[YOUR GOAL]:
Filter the records, keeping every line that has the string "pink".
======== DATA TO EXAMINE ========
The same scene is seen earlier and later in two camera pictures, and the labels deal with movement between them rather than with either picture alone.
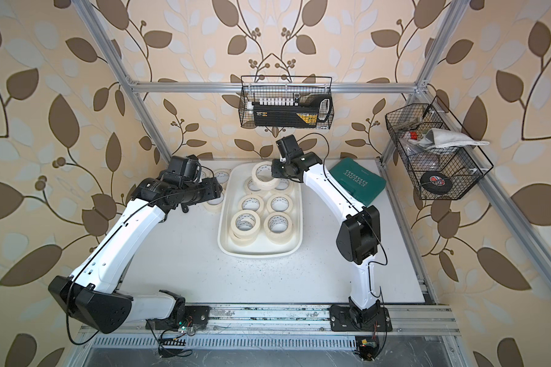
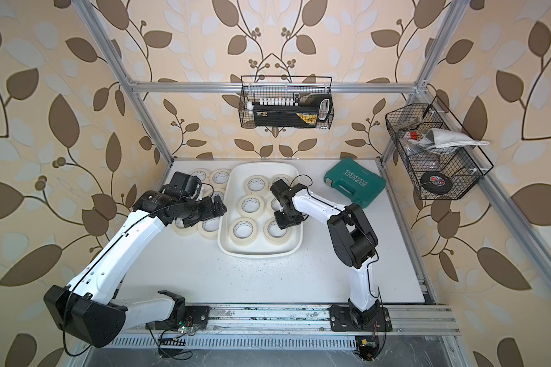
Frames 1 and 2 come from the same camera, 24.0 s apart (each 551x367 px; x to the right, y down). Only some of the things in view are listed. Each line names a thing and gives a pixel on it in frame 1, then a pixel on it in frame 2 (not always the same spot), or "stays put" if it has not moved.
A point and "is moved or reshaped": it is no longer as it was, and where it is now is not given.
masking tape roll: x=279 y=202 stays put
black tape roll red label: x=435 y=183 stays put
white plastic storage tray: x=260 y=215 stays put
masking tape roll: x=222 y=176 is moved or reshaped
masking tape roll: x=214 y=204 is moved or reshaped
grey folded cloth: x=437 y=138 stays put
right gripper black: x=276 y=169 to x=282 y=223
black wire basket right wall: x=443 y=162 stays put
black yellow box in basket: x=311 y=112 stays put
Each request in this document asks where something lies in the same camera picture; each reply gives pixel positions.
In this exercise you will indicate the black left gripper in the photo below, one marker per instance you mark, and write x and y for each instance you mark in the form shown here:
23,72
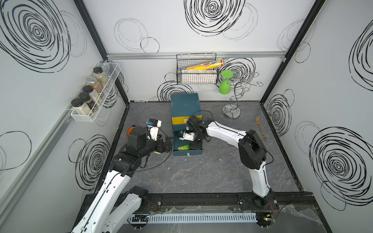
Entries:
167,147

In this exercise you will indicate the yellow drawer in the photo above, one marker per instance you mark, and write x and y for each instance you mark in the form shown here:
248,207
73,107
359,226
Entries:
176,120

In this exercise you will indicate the bright green cookie packet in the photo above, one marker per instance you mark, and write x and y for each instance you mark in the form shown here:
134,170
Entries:
185,147

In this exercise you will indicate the teal drawer cabinet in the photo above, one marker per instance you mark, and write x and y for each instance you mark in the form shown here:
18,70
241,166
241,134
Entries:
186,105

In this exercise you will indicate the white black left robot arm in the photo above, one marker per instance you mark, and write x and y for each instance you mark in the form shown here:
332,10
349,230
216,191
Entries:
102,216

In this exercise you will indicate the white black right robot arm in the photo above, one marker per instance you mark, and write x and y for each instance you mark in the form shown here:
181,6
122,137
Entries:
252,151

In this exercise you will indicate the orange cup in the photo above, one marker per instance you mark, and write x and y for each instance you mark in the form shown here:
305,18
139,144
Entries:
130,130

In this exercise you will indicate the white box in basket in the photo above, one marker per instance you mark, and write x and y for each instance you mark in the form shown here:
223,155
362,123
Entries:
197,76

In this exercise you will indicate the gold fork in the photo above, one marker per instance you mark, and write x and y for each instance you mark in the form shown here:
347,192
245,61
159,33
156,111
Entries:
257,120

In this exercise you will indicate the yellow snack tube package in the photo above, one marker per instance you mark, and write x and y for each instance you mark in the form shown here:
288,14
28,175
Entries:
207,66

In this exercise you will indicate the clear acrylic spice shelf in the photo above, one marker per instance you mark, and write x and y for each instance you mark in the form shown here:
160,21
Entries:
109,97

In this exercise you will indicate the spice jar black lid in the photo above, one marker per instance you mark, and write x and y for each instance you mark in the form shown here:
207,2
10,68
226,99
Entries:
93,94
85,96
80,107
100,76

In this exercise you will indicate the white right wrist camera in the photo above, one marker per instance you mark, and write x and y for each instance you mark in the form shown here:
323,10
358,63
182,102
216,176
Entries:
183,135

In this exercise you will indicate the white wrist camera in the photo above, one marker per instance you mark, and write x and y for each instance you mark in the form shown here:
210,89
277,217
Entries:
153,126
183,135

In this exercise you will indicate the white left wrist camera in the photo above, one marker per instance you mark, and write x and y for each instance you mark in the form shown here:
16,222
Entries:
153,126

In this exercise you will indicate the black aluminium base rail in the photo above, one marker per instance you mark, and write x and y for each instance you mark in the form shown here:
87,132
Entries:
192,199

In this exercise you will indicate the black wire wall basket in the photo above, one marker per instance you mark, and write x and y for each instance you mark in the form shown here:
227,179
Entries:
185,60

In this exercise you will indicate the grey slotted cable duct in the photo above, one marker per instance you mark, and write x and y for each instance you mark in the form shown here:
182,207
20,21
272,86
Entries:
194,218

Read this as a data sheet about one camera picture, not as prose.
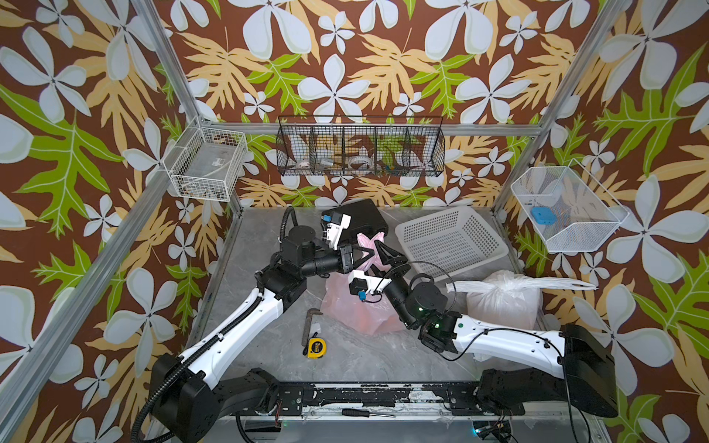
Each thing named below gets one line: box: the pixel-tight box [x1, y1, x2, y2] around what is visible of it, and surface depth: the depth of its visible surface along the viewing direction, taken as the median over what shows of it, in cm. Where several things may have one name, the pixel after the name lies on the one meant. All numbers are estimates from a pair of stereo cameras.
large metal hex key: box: [301, 308, 324, 347], surface depth 90 cm
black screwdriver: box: [341, 407, 397, 418], surface depth 74 cm
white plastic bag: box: [445, 270, 599, 331], surface depth 81 cm
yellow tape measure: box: [302, 331, 328, 360], surface depth 83 cm
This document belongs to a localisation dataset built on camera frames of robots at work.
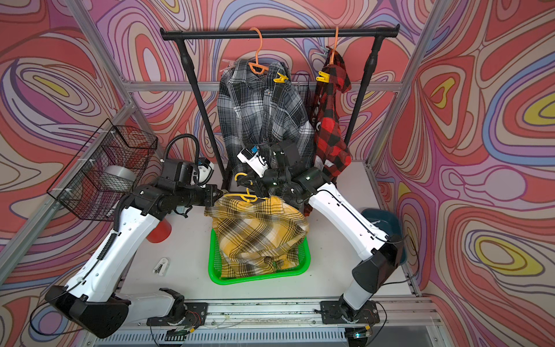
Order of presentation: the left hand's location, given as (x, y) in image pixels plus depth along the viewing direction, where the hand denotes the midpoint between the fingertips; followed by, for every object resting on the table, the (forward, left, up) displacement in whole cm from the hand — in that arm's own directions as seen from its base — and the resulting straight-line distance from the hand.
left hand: (223, 193), depth 71 cm
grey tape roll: (+3, +35, +4) cm, 35 cm away
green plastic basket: (-14, -28, -22) cm, 38 cm away
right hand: (-1, -7, +5) cm, 9 cm away
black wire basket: (-2, +44, +5) cm, 45 cm away
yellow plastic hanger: (-3, -9, +1) cm, 9 cm away
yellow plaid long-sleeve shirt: (-8, -11, -16) cm, 21 cm away
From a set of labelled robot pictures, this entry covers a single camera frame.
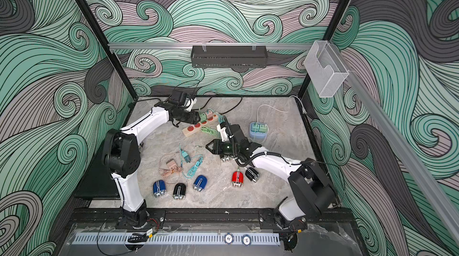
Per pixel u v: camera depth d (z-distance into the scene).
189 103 0.82
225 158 0.89
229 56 1.05
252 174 0.83
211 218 0.74
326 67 0.78
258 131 0.97
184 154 0.89
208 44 0.93
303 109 1.17
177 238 0.70
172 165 0.86
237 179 0.81
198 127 1.01
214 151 0.73
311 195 0.42
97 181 0.83
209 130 1.01
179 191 0.78
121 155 0.50
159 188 0.79
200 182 0.81
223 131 0.76
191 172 0.85
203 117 1.00
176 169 0.86
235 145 0.65
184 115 0.80
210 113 1.02
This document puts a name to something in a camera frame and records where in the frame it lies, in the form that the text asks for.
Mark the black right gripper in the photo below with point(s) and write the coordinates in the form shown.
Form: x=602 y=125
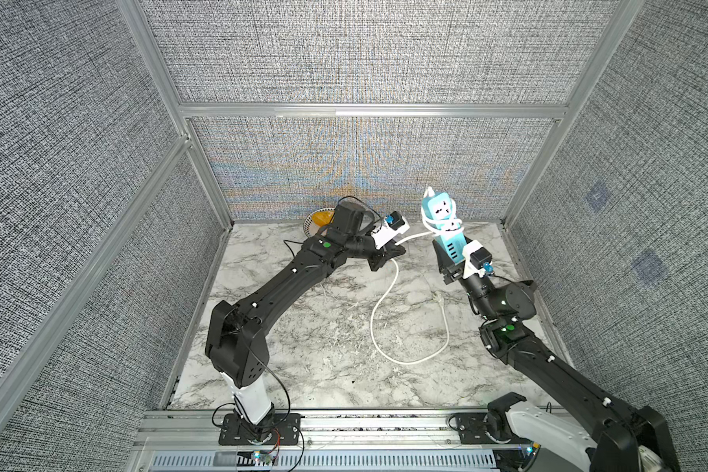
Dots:
x=453 y=271

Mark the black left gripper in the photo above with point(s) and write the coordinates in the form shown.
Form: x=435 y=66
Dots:
x=383 y=254

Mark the teal power strip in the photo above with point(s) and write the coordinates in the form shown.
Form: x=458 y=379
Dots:
x=439 y=216

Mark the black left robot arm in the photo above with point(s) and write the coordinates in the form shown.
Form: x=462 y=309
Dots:
x=236 y=343

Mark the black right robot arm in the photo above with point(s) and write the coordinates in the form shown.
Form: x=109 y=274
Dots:
x=605 y=432

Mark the orange food piece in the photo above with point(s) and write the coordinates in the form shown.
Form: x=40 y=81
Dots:
x=322 y=217

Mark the patterned white bowl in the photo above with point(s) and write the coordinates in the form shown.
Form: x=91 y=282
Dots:
x=309 y=227

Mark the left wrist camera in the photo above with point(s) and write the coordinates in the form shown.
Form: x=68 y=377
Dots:
x=389 y=228

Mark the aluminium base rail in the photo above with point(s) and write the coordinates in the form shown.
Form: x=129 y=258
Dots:
x=443 y=439

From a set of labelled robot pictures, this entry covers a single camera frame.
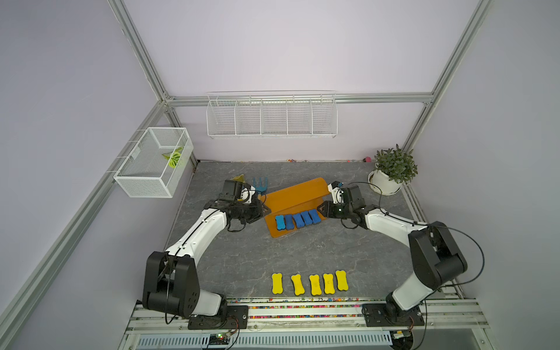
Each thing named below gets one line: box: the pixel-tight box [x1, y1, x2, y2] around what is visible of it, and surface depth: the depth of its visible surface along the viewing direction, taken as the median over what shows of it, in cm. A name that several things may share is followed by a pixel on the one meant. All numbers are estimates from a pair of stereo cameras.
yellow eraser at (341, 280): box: [335, 269, 350, 291], surface depth 82 cm
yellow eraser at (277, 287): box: [271, 272, 284, 294], surface depth 81 cm
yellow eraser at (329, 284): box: [323, 272, 336, 295], surface depth 80 cm
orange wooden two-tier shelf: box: [260, 177, 332, 239], surface depth 93 cm
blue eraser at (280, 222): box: [275, 215, 286, 230], surface depth 96 cm
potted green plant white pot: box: [367, 143, 418, 196], surface depth 96 cm
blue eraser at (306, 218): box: [300, 210, 314, 227], surface depth 98 cm
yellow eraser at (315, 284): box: [309, 274, 323, 297], surface depth 80 cm
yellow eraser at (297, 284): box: [290, 273, 306, 297], surface depth 80 cm
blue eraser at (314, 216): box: [308, 208, 322, 224], surface depth 97 cm
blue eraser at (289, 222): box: [285, 214, 295, 231], surface depth 97 cm
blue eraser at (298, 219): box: [292, 212, 306, 229], surface depth 96 cm
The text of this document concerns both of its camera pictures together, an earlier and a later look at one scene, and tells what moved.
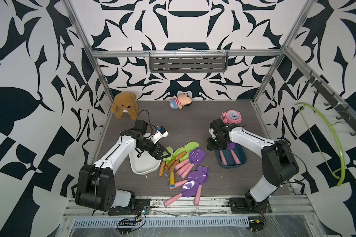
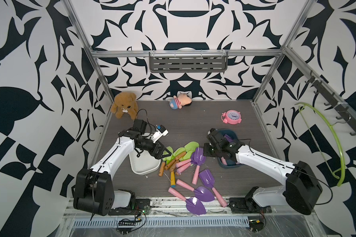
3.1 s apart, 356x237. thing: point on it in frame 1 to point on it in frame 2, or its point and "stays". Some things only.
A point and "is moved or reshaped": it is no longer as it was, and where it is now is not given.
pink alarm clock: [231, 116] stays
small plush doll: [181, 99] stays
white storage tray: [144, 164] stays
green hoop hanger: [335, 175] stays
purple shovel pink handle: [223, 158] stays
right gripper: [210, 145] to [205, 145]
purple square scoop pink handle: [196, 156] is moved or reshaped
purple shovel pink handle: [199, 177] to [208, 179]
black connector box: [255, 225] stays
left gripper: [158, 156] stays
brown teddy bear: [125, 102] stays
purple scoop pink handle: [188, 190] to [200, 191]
========
[RESULT OF THE TASK]:
pink alarm clock: [231, 116] stays
purple shovel pink handle: [223, 158] stays
purple square scoop pink handle: [196, 156] is moved or reshaped
purple shovel pink handle: [199, 177] to [208, 179]
purple scoop pink handle: [188, 190] to [200, 191]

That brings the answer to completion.